### MATERIAL PROVIDED:
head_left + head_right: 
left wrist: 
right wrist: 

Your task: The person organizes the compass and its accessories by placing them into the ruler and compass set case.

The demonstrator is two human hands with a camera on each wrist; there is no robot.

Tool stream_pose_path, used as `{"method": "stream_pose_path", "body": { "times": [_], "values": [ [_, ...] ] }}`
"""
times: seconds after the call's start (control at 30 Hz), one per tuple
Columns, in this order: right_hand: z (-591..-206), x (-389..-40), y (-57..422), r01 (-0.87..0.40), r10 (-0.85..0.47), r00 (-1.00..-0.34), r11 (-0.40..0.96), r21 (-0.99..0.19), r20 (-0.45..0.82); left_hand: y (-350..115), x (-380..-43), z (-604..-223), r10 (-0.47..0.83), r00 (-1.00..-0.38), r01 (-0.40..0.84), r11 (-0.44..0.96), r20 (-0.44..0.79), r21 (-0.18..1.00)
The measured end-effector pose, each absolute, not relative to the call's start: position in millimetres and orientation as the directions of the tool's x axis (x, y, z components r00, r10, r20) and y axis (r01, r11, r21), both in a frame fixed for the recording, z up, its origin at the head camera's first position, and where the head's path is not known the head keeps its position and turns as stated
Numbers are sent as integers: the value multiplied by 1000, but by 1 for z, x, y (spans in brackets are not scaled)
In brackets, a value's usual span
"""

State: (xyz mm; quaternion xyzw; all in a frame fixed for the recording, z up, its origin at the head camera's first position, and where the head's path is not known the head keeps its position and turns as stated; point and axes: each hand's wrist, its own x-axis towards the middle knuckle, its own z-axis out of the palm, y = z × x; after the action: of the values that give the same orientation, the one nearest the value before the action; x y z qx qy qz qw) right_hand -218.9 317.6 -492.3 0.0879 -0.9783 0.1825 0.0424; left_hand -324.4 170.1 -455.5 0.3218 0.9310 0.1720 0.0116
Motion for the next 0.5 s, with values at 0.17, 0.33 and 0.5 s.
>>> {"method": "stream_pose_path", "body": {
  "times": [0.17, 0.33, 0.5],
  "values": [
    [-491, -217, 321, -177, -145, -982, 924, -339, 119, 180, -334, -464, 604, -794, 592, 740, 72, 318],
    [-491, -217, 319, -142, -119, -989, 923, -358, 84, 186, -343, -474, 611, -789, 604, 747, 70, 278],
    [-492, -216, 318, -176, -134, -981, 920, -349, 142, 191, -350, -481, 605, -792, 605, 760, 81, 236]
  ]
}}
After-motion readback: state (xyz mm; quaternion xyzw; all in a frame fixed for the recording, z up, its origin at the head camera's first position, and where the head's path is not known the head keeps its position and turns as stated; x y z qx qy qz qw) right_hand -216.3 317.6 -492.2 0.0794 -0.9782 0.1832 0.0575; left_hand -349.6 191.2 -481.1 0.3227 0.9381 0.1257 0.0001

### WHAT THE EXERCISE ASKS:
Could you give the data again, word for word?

### COMPLETED TASK:
head_left + head_right: 
left wrist: 
right wrist: 

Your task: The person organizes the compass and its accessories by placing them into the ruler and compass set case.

The demonstrator is two human hands with a camera on each wrist; there is no robot.

Tool stream_pose_path, used as `{"method": "stream_pose_path", "body": { "times": [_], "values": [ [_, ...] ] }}`
"""
times: seconds after the call's start (control at 30 Hz), one per tuple
Columns, in this order: right_hand: z (-591..-206), x (-389..-40), y (-57..422), r01 (-0.87..0.40), r10 (-0.85..0.47), r00 (-1.00..-0.34), r11 (-0.40..0.96), r21 (-0.99..0.19), r20 (-0.45..0.82); left_hand: y (-350..115), x (-380..-43), z (-604..-223), r10 (-0.47..0.83), r00 (-1.00..-0.38), r01 (-0.40..0.84), r11 (-0.44..0.96), r20 (-0.44..0.79), r21 (-0.18..1.00)
The measured end-effector pose, each absolute, not relative to the call's start: position in millimetres and orientation as the directions of the tool's x axis (x, y, z components r00, r10, r20) and y axis (r01, r11, r21), both in a frame fixed for the recording, z up, its origin at the head camera's first position, and where the head's path is not known the head keeps its position and turns as stated
Numbers are sent as integers: the value multiplied by 1000, but by 1 for z, x, y (spans in brackets are not scaled)
In brackets, a value's usual span
"""

State: (xyz mm; quaternion xyzw; all in a frame fixed for the recording, z up, its origin at the head camera's first position, and where the head's path is not known the head keeps its position and turns as stated; point and axes: each hand's wrist, its own x-axis towards the middle knuckle, its own z-axis out of the palm, y = z × x; after the action: of the values that give the same orientation, the one nearest the value before the action; x y z qx qy qz qw) right_hand -218.9 317.6 -492.3 0.0879 -0.9783 0.1825 0.0424; left_hand -324.4 170.1 -455.5 0.3218 0.9310 0.1720 0.0116
Motion for the next 0.5 s, with values at 0.17, 0.33 and 0.5 s.
>>> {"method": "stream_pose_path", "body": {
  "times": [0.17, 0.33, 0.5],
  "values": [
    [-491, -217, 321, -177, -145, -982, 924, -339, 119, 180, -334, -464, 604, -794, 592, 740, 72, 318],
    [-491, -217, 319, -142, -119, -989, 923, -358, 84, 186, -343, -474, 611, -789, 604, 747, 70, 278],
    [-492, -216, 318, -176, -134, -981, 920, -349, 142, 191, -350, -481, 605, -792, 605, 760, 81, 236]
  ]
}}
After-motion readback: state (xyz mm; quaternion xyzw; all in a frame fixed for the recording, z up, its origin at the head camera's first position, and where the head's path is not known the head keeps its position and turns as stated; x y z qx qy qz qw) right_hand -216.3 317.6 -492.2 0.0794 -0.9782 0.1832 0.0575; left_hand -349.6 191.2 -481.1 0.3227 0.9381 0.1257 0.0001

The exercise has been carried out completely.